Posted by MichaelBiggs on 19 Jan 2022 at 03:19 GMT

Using a large online survey of Americans who identified as transgender, nonbinary, or cross-dressers, Turban et al. [1] find that 'people who accessed GAH [cross-sex hormones] during early or late adolescence had a lower odds of past-month suicidal ideation and past-month severe psychological distress in adulthood, when compared to those who desired but did not access GAH [cross-sex hormones], after adjusting for a range of potential confounding variables.' They also find that respondents who started these hormones as adults had higher odds of binge drinking and of illegal drug use--though this finding does not appear in the abstract, introduction or conclusion. This article is the latest to mine the United States Transgender Survey (USTS) [2-7]. This data source has serious deficiencies [8,9]. The survey was not representative of the transgender population. In addition, the survey excluded individuals who no longer identified as transgender, the group most likely to be harmed by cross-sex hormones [10,11]. Although cross-sex hormones are supposed to be a treatment for 'persistent, well-documented gender dysphoria,' the survey asked no questions about gender dysphoria [12]. Finally, the data are retrospective, and so any positive association between mental health and endocrinological interventions could simply indicate that clinicians were reluctant to prescribe those interventions for patients with poor mental health. After all, the World Professional Association for Transgender Health's Standards of Care states that a prerequisite for prescribing cross-sex hormones is that 'significant medical or mental health concerns ... must be reasonably well-controlled' [12].

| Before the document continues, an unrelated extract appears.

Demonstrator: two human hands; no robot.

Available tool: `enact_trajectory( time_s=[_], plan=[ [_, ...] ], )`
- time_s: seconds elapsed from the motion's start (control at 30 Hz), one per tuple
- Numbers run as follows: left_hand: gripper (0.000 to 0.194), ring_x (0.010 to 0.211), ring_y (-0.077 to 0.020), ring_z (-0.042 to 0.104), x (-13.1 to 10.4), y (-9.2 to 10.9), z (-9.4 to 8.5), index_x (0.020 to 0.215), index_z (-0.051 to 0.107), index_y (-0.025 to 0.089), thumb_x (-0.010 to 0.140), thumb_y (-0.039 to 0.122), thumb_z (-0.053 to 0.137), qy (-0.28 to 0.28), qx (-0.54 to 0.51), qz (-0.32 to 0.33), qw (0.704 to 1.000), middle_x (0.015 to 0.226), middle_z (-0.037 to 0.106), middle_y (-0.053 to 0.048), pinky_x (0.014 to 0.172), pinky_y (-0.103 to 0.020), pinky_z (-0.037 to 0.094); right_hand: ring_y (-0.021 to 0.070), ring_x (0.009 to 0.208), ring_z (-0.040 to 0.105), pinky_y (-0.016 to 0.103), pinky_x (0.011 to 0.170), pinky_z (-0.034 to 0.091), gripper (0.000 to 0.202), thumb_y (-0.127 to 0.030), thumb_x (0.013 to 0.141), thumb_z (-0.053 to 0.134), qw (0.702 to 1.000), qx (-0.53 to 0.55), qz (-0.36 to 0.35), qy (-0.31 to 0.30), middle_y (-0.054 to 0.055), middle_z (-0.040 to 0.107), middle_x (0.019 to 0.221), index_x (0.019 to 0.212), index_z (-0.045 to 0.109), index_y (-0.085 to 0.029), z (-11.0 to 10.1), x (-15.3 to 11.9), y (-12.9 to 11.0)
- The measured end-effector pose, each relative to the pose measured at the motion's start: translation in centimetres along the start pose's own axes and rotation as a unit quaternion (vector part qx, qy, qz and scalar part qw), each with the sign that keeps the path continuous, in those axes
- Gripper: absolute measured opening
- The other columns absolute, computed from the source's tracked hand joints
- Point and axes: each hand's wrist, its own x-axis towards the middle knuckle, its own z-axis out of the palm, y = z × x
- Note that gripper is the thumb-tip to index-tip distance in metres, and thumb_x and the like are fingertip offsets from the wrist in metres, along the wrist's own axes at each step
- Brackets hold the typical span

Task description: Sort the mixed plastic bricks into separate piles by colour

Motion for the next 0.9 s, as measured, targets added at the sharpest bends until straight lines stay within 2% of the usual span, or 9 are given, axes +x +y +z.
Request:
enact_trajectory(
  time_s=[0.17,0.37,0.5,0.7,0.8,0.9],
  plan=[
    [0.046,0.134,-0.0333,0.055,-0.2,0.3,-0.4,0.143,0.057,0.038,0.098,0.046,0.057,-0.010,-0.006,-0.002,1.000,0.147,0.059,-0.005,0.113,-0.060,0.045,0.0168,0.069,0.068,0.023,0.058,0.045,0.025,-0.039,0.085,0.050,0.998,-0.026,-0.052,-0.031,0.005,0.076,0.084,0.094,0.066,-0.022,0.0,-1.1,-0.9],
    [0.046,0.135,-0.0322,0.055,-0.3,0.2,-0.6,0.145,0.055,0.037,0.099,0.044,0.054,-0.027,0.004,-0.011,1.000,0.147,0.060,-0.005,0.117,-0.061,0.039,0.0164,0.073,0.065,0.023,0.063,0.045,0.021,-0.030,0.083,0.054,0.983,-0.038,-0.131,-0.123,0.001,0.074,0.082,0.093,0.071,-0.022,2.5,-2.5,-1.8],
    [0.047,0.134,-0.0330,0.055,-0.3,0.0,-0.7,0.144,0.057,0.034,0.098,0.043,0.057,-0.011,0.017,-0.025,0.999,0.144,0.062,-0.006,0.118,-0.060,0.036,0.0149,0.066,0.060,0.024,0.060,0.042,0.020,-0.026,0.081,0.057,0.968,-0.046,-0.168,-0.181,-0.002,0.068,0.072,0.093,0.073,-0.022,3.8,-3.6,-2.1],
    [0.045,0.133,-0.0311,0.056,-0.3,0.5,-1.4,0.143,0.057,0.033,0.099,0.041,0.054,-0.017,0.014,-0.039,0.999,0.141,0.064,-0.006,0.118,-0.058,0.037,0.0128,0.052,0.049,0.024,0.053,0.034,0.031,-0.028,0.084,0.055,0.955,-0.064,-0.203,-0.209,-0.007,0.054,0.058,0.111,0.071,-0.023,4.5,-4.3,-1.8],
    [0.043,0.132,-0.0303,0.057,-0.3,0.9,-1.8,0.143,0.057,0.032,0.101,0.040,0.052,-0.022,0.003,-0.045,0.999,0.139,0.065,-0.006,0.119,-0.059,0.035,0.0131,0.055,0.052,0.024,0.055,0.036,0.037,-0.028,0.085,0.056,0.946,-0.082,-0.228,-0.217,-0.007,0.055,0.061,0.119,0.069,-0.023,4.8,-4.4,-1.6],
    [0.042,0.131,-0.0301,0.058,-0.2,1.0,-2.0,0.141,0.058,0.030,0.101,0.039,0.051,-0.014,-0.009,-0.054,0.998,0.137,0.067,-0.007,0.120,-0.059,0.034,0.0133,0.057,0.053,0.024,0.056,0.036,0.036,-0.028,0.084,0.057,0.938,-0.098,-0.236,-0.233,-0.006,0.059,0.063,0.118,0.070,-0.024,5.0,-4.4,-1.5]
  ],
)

Turban et al.'s article raises three questions. The first is why 'the range of confounding variables' omits interventions which have been identified in other published studies using the same data--including those with shared authors--as having positive associations with the same outcomes. According to Almazan and Keuroglian, for example, respondents who had undergone surgeries like double mastectomy and vaginoplasty reported better mental health [7]. Why, then, is this variable omitted by Turban et al.? Conversely, a previous article by Turban et al. claimed to find a positive association between puberty suppression (using a Gonadotropin-Releasing Hormone agonist) and mental health--but this did not control for cross-sex hormones [5]. The current article includes pubertal suppression as a confounding variable, but omits to report the result. I will report that it has no statistically significant effect on mental health, which refutes their earlier finding.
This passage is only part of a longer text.